EXERCISE DETAILS: Check each line of the entries. Copy the ones that contain the string "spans".

(Data records)
....................
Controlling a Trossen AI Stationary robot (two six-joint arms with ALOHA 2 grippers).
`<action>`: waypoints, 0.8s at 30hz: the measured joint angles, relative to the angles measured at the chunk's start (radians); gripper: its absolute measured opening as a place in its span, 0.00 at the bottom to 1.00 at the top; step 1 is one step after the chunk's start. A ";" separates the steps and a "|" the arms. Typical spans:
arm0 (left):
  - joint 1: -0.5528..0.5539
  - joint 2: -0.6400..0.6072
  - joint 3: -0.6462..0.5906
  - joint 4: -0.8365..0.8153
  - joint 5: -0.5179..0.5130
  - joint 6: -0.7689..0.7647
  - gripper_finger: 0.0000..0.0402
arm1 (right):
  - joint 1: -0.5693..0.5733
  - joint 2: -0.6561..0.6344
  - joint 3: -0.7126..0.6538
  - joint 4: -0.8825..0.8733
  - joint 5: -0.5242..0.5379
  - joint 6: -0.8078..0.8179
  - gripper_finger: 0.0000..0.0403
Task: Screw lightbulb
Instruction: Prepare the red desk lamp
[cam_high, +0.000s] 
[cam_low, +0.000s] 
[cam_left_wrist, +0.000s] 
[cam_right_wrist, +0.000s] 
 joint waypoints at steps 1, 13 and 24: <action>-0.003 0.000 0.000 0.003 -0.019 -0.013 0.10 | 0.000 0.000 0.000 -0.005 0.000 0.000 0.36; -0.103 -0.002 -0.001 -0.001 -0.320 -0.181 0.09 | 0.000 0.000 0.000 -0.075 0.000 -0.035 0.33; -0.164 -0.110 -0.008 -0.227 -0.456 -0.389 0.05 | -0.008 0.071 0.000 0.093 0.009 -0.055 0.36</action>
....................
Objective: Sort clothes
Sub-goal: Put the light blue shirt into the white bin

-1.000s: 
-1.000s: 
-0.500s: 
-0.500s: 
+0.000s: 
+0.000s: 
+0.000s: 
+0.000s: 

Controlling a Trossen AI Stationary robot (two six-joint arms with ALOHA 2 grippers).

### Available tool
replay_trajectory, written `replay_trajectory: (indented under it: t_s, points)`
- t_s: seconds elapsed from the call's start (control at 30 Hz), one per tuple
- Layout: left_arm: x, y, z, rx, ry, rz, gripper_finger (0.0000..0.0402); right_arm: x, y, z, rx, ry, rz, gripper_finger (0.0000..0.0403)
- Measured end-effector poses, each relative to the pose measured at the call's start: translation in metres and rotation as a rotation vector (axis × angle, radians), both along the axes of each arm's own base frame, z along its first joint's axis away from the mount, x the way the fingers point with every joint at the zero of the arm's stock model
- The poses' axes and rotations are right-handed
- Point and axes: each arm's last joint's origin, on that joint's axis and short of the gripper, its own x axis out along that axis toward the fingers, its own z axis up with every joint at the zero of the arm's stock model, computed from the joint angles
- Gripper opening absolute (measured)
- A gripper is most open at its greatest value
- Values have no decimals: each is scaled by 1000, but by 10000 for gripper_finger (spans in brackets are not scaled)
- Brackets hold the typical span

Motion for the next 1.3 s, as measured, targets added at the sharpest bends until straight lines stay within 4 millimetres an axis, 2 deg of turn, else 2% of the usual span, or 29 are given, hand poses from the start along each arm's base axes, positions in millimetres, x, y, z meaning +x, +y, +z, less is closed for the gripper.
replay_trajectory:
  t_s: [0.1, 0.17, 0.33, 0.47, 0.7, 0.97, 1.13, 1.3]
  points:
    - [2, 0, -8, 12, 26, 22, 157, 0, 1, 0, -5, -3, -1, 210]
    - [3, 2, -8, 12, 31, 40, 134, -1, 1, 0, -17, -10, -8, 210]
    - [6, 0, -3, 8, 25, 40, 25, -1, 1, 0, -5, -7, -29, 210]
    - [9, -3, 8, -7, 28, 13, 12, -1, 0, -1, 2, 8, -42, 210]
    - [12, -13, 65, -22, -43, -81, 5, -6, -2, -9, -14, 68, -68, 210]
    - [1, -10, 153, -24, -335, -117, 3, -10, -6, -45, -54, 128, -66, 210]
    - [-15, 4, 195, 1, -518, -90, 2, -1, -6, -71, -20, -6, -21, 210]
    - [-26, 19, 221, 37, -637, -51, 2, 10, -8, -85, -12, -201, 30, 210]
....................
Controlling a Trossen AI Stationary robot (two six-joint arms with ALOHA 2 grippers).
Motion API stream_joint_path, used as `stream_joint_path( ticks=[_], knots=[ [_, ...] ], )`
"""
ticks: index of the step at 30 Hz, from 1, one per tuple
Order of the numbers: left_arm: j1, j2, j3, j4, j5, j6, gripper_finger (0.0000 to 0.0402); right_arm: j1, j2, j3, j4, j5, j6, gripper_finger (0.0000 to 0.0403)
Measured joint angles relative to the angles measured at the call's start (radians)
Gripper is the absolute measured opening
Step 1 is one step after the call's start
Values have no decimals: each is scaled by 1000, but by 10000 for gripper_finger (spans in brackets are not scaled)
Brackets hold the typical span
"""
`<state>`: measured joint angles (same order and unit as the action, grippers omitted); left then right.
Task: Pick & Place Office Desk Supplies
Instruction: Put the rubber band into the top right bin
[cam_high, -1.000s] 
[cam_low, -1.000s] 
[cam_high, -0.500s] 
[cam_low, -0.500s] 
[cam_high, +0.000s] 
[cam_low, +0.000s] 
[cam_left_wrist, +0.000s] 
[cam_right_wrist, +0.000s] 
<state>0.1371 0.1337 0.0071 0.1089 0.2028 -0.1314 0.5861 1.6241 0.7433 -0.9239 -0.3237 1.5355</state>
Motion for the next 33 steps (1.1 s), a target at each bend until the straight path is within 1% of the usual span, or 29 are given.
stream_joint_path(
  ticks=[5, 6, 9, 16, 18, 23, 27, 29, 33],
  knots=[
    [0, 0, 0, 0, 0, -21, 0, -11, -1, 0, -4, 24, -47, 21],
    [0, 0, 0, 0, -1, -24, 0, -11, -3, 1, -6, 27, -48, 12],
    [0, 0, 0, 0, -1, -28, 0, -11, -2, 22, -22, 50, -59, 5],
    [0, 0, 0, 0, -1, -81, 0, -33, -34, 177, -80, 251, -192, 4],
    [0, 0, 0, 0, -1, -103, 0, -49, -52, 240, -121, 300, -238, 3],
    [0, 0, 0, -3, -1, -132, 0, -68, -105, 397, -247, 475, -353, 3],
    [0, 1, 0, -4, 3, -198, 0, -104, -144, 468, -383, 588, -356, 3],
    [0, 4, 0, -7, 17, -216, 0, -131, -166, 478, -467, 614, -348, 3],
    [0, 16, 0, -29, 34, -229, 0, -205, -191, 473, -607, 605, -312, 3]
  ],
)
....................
WRITTEN REPLY:
`<action>`: waypoints, 0.8s at 30hz: the measured joint angles, relative to the angles measured at the chunk's start (radians); gripper: its absolute measured opening as a place in its span, 0.00 at the bottom to 1.00 at the top; step 1 is one step after the chunk's start. A ";" separates the steps and a "|" the arms. Typical spans:
- Values have no decimals: each is scaled by 1000, but by 10000 for gripper_finger (spans in brackets are not scaled)
Values have no decimals: each is scaled by 1000, but by 10000 for gripper_finger (spans in brackets are not scaled)

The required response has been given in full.